This is why Florida’s non-compete statute, Section 542.335, Florida Statutes, requires that non-compete covenants be supported by a legitimate business interest. Fla. Stat. § 542.335 (“Any restrictive covenant not supported by a legitimate business interest is unlawful and is void and unenforceable.”); see also Tri-Cont’l Fin. Corp. v. Tropical Marine Enterprises, Inc., 265 F. 2d 619 (5th Cir. 1959) (“Measured by rules governing such ancillary agreements, the covenant, limited as it is in time and in scope, is, in every respect important here, reasonable in time, territory and extent, and of no further extent than is necessary to protect West India; and that the authorities are almost uniform that such a restriction does not violate the anti-trust laws”).

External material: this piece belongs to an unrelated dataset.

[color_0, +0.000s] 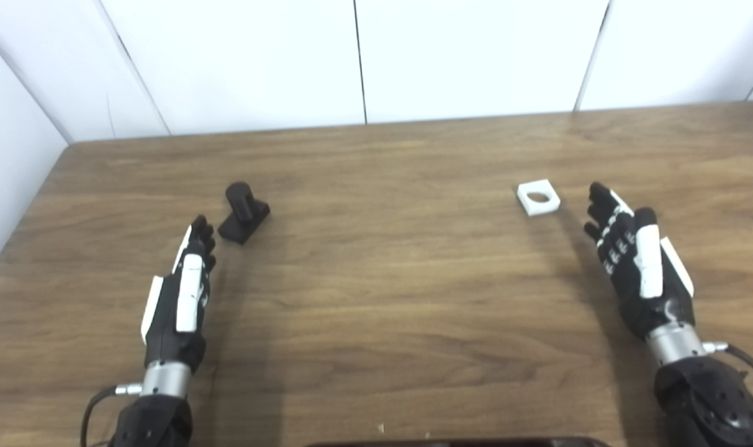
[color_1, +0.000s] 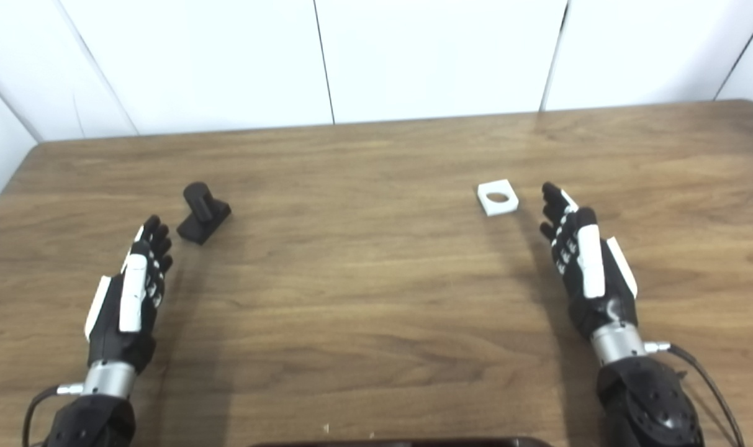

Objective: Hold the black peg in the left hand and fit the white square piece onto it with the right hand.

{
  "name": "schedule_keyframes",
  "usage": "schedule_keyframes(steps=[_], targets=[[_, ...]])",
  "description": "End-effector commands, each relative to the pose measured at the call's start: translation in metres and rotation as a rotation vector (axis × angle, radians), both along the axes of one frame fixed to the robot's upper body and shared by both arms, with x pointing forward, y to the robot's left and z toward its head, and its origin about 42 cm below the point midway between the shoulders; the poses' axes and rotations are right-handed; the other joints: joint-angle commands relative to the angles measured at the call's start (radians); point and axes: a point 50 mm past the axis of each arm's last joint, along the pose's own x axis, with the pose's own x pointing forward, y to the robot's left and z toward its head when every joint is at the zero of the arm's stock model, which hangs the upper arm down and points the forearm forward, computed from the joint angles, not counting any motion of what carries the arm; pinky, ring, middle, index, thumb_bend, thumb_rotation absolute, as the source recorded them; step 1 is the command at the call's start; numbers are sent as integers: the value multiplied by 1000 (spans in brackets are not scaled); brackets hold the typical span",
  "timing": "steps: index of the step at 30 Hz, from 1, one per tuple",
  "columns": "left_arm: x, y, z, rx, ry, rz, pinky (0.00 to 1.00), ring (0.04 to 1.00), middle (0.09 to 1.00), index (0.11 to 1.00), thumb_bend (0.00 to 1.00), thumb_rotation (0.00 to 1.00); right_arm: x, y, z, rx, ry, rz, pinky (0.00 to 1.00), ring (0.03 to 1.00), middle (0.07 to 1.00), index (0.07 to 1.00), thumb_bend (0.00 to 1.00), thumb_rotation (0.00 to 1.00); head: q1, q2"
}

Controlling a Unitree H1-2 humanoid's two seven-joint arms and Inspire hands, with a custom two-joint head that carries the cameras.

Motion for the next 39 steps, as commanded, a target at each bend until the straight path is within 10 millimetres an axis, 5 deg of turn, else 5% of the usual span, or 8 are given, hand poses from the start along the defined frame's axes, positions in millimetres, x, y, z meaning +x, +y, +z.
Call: schedule_keyframes(steps=[1,15,26,29,39], targets=[[1,2,7,23,-60,-4,1000,1000,1000,1000,529,993,5,3,11,-1,-80,12,984,992,977,934,607,1000,0,-2],[4,-3,9,35,-48,-2,1000,1000,1000,1000,510,971,2,-1,10,12,-70,13,1000,999,978,938,618,997,-1,6],[6,-2,12,230,-27,78,996,998,995,991,494,591,4,-1,9,10,-69,20,1000,1000,981,941,609,1000,6,6],[6,-3,16,351,-42,119,942,967,967,963,569,444,4,-1,9,9,-66,21,999,1000,983,944,611,1000,8,5],[17,-2,30,552,-65,238,917,955,965,941,690,406,5,2,8,3,-57,30,1000,1000,985,945,594,1000,15,3]])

Florida’s restrictive covenant statute provides a non-exhaustive list of legitimate business interests.  The statute specifically references protection of trade secrets, confidential information that does not qualify as trade secret, relationships with existing customers, and relationships with specific prospective customers.  Following the statutory requirement to establish a “legitimate busiess interest” to enforce a non-compete agreement, the United States District Court for the Southern District of Florida in Autonation, Inc. v. O’Brien, 347 F. Supp. 2d 1299 (S.D. Fla. 2004), held that “AutoNation… established legitimate business interests justifying the enforcement of [the]… Non–Compete Agreement [because t]he testimony and evidence submitted… demonstrated [the defendant] was exposed to confidential and proprietary information.”  Similarly, Florida’s Fourth District Court of Appeal in Hilb Rogal & Hobbs of Florida, Inc. v. Grimmel, 48 So. 3d 957 (Fla. 4th DCA 2010), stated that “HRH proved that it had a legitimate business interest in its substantial relationships with specific existing customers; that the restrictive covenant prohibiting the piracy of those customers was no broader than necessary to protect that interest.”  In the White decision, the Supreme Court of Florida held that referral sources also can qualify as a legitimate business interest under the statute.  White explained that, “Section 542.335… is non-exhaustive and does not preclude the protection of referral sources; hence, home health service referrals may be a protected legitimate business interests depending on the context and proof adduced.”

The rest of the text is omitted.